Whenever a line in the listing contains "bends", copy that line.

----- Data for this exercise -----

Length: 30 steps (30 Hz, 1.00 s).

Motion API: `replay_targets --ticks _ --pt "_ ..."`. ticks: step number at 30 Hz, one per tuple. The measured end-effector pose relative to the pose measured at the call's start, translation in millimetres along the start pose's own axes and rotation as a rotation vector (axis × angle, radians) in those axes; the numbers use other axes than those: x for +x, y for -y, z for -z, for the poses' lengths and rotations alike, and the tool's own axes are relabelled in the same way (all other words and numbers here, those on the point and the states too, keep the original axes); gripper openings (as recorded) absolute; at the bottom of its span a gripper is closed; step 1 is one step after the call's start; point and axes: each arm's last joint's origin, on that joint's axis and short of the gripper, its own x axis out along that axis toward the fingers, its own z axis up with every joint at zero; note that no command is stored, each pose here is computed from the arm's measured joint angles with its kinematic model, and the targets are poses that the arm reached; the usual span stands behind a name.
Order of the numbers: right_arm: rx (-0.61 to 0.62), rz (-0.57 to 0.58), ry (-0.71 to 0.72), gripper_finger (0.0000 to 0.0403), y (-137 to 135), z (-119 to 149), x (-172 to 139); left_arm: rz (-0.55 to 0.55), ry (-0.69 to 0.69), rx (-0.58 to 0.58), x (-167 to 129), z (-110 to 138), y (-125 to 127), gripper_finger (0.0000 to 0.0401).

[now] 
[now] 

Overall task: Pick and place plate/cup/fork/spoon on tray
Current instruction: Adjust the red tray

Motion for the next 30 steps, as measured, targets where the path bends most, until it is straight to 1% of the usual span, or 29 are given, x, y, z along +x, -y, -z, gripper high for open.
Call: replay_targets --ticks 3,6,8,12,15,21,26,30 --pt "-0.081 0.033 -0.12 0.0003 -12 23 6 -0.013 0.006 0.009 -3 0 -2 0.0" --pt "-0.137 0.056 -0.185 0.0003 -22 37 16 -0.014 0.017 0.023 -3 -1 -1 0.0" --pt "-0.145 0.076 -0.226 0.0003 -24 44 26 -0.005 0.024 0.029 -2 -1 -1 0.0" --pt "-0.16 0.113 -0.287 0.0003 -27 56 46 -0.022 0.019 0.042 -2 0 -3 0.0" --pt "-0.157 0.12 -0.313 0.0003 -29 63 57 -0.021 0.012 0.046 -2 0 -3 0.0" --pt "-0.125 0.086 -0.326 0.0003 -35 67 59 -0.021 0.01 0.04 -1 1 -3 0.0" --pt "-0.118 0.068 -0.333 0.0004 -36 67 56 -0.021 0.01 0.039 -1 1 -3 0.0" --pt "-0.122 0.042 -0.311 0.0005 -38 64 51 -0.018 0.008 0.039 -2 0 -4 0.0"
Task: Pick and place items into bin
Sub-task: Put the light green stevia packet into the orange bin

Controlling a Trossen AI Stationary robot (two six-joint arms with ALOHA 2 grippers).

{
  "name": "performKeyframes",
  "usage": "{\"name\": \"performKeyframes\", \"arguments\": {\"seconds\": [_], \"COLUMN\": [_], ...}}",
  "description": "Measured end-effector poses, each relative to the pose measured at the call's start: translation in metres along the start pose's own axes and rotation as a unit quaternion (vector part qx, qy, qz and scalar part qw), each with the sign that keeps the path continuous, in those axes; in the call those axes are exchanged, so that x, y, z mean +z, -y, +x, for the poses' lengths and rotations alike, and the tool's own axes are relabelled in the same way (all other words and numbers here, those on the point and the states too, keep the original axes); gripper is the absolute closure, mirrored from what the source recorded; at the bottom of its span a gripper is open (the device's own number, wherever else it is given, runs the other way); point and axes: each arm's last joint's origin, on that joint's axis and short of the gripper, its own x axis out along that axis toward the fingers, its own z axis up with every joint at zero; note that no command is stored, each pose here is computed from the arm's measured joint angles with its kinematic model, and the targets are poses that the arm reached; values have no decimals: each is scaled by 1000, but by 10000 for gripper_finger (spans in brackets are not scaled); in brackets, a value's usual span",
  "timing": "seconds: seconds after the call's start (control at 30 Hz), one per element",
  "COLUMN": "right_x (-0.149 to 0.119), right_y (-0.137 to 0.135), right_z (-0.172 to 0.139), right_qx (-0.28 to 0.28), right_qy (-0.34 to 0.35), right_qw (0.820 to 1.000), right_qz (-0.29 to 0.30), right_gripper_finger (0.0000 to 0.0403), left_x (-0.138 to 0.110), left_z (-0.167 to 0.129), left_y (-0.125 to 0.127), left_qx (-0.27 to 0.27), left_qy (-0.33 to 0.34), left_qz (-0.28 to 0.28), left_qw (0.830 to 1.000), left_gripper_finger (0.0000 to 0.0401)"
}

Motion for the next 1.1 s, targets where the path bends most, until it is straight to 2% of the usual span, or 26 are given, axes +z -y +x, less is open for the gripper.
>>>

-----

*Solution to the exercise*
Motion for the next 30 steps, as measured, targets where the path bends most, until it is straight to 1% of the usual span, or 29 are given, x, y, z along +x, -y, -z, gripper high for open.
Motion for the next 1.1 s, targets where the path bends most, until it is straight to 2% of the usual span, or 26 are given, axes +z -y +x, less is open for the gripper.

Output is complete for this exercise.